Towards Trustworthy And Responsible Leadership

By Manuela Andaloro, Managing Director, SmartBizHub, Switzerland

April 7, 2021

On March 18, 2021, Horasis held its second digital Extraordinary Meeting, under the theme Rebuilding Trust. Thanks to the incredible work of Dr. Frank-Jürgen Richter, founder and chairman of Horasis, 1100 of the most senior members of the Visions Community – including several heads of governments and key ministers – offered the opportunity to shape the world’s agenda.

I was honored to be able to join an incredible panel, chaired by Metin Guvener with fellow-panelists such as Fahim Naim, Morgan Parnis, and Gary Shapiro, to discuss a vital theme for today’s societies: trustworthy and responsible leadership.

Many nations have noted reduced trust in the ability of political leaders to address the challenges crucial to our daily lives and our future. Cynicism about political leaders is running high, particularly when new pressures arising from globalization are making the involvement of government more important than ever. So how do we install trustworthy and responsible leaders with the inspiration and power to crack the issues that our nations need to solve?

I am pleased to share my contribution to the panel as well as the full session in the video below.

Metin: What is your personal experience and vision of leadership within the transforming world of families, business, politics, and communities locally and internationally?

Manuela: I have spent the past 20 years mostly in financial services, banking, media, and wealth management in Milan, London, and Zurich. Today I’m a consultant to the private and public sector on narratives and strategies around macroeconomic trends, social change, and digital transformation.

I’d like to briefly look back at previous generations. In the aftermath of the Second World War, my grandfather saw his country, Italy, transformed from an agriculture-based economy seriously affected by the world wars, into one of the most advanced and industrialized nations in the world, a leading G7 country. He went from losing two of his baby sisters to the Spanish flu to being able to thoroughly vaccinate his two daughters from birth. From his father’s horses to owning two good cars.
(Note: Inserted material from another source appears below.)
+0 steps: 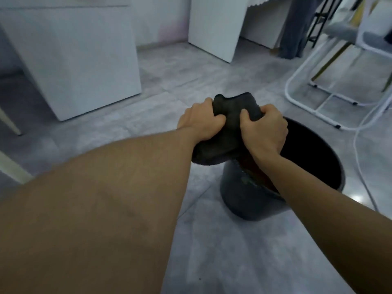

That generation had a very important skill. They had learnt to adapt to any life circumstance, they adapted to change, they trusted competence and institutions, they also had no option. Instead, what we see today at organizations or governments, or among citizens, is often a lack of trust and resistance to change. Experts measure this attitude in AQ, adaptability quotient, and our current generations are not scoring very high.

One reason for this, especially in recent years, can be found in the way information is shared, communicated, and consumed.

During the financial crisis of 2007-2008, I was working in London, the heart of the European crisis at the time.

The financial crisis didn’t merely have disastrous economic consequences, it also negatively impacted the public’s trust in the financial world, in corporations, and in governments, tarnishing their reputation and, as many believe, leading to the strong winds of populism we’ve seen in the past few years.

What went wrong? And what is still going wrong in today’s crisis?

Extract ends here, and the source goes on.